Wednesday, May 16, 2012

New GASB User Guide to School Districts’ Finances GASB: Governmental Accounting Standards Board

GASB: Governmental Accounting Standards Board:


New GASB User Guide to School Districts’ Finances
Helps Taxpayers Find Answers to Many Questions

Norwalk, CT, May 16, 2012—How can taxpayers follow how their money is being spent on public education? What is the difference between a school district’s budget and its financial statements? How can you determine if your school district’s financial health is improving or declining? What assets does your school district own, and how much does it owe?

Taxpayers can learn the answers to those questions—and many others—in a new, easy-to-understand guide to school district financial statements just published by the Governmental Accounting Standards Board (GASB). The guide is the second in an expanded, fully revised and updated series published this year by the GASB, the independent, not-for-profit organization that sets accounting standards for the almost 90,000 local and state governments in the U.S., including the more than 13,000 independent public school districts.

What You Should Know about Your School District’s Finances: A Guide to Financial Statements, 2ndedition, offers parents, teachers, school board members, educational advocacy groups, and other people who need financial information about public education a comprehensive, easy-to-understand primer on the annual financial reports issued by school districts. The User Guide includes major new reporting requirements issued by the GASB since the publication of the original guide in 2000, in areas that include retiree health insurance and fund balance. The guide includes:

·         More than 50 annotated examples of school district financial statements, notes, and schedules
·         A storyline designed to help the reader understand the concepts
·         An introduction to basic financial ratios used to analyze school district finances
·         Helpful boxes and sidebars further exploring issues raised in the text
·         An overview of school district accounting and financial reporting
·         An exhaustive glossary of terms.

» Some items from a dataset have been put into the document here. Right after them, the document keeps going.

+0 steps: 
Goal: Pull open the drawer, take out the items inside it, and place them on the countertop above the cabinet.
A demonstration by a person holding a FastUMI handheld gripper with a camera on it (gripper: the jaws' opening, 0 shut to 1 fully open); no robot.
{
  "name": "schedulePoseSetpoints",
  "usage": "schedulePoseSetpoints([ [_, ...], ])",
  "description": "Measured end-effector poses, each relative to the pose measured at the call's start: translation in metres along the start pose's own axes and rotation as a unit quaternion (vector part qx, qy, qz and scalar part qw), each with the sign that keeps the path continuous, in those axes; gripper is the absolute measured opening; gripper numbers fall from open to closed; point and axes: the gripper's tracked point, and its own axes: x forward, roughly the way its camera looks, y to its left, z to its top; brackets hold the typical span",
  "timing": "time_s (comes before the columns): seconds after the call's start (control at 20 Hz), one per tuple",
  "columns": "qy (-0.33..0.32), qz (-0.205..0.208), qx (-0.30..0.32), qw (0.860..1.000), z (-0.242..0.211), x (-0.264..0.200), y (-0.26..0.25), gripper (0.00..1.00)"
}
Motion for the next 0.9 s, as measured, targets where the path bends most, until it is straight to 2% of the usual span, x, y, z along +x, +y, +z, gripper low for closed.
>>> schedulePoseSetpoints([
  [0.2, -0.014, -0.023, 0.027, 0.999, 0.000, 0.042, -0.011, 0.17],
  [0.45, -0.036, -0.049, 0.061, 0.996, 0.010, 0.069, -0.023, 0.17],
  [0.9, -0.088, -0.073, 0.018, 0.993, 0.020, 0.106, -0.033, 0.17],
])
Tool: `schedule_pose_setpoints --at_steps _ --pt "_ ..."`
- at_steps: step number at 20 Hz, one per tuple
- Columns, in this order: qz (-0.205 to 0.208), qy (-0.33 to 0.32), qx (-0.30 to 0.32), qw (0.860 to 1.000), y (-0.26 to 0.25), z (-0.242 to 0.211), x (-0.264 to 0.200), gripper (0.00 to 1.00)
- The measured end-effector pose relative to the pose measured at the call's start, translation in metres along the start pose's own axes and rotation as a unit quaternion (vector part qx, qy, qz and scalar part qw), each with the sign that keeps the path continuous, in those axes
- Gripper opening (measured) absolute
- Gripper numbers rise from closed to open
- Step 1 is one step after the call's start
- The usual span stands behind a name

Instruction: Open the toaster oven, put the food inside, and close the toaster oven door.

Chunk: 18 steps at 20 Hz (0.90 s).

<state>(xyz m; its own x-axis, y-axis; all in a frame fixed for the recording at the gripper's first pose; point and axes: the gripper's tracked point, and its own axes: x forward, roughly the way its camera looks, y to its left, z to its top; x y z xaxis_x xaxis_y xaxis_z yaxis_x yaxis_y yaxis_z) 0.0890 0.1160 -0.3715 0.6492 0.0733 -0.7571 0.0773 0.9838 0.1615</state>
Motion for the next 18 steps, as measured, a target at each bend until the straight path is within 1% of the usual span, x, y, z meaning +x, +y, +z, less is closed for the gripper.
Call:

“Like other governments, school districts take special care to demonstrate that they are accountable to the public for keeping track of what money is collected and how it is spent,” said GASB Chairman Robert H. Attmore. “This guide helps taxpayers and parents understand what a financial report says. The guide shows how valuable school district financial information is when participating in a variety of important decisions, such as allocating budget resources among programs; choosing where to send a child to school, buy a house, or locate a business; voting in a school board election or on a district’s annual budget; or buying a school district’s bonds.”

What You Should Know about Your School District’s Finances: A Guide to Financial Statements, 2ndedition, can be ordered for $14.95 plus shipping by visiting www.gasb.org/store, or by calling the GASB Order Department at (800) 748-0659

Additional guides will be available in the coming months, including:

·         What You Should Know about the Finances of Your Business-Type Activities is a new guide devoted to the unique features of financial reporting by the activities that governments operate similar to businesses by charging fees in return for service, such as public utilities, airports, public hospitals, and public colleges and universities.

·         An Analyst’s Guide to Government Financial Statements, 2nd edition, is the most comprehensive of the user guides and is written for experienced and frequent users of governmental financial statements. The guide covers the information in all of the major notes and supporting schedules in an annual financial report and explores basic analytical techniques for using that information to assess economic condition, financial position, liquidity, solvency, fiscal capacity, and risk exposure in a state or local government report.

In addition, the newly updated and revised edition of What You Should Know about Your Local Government’s Finances is now available.

About the Governmental Accounting Standards Board
The GASB is the independent, not-for-profit organization formed in 1984 that establishes and improves financial accounting and reporting standards for state and local governments. Its seven members are drawn from the Board’s diverse constituency, including preparers and auditors of government financial statements, users of those statements, and members of the academic community. More information about the GASB can be found at its website, www.gasb.org.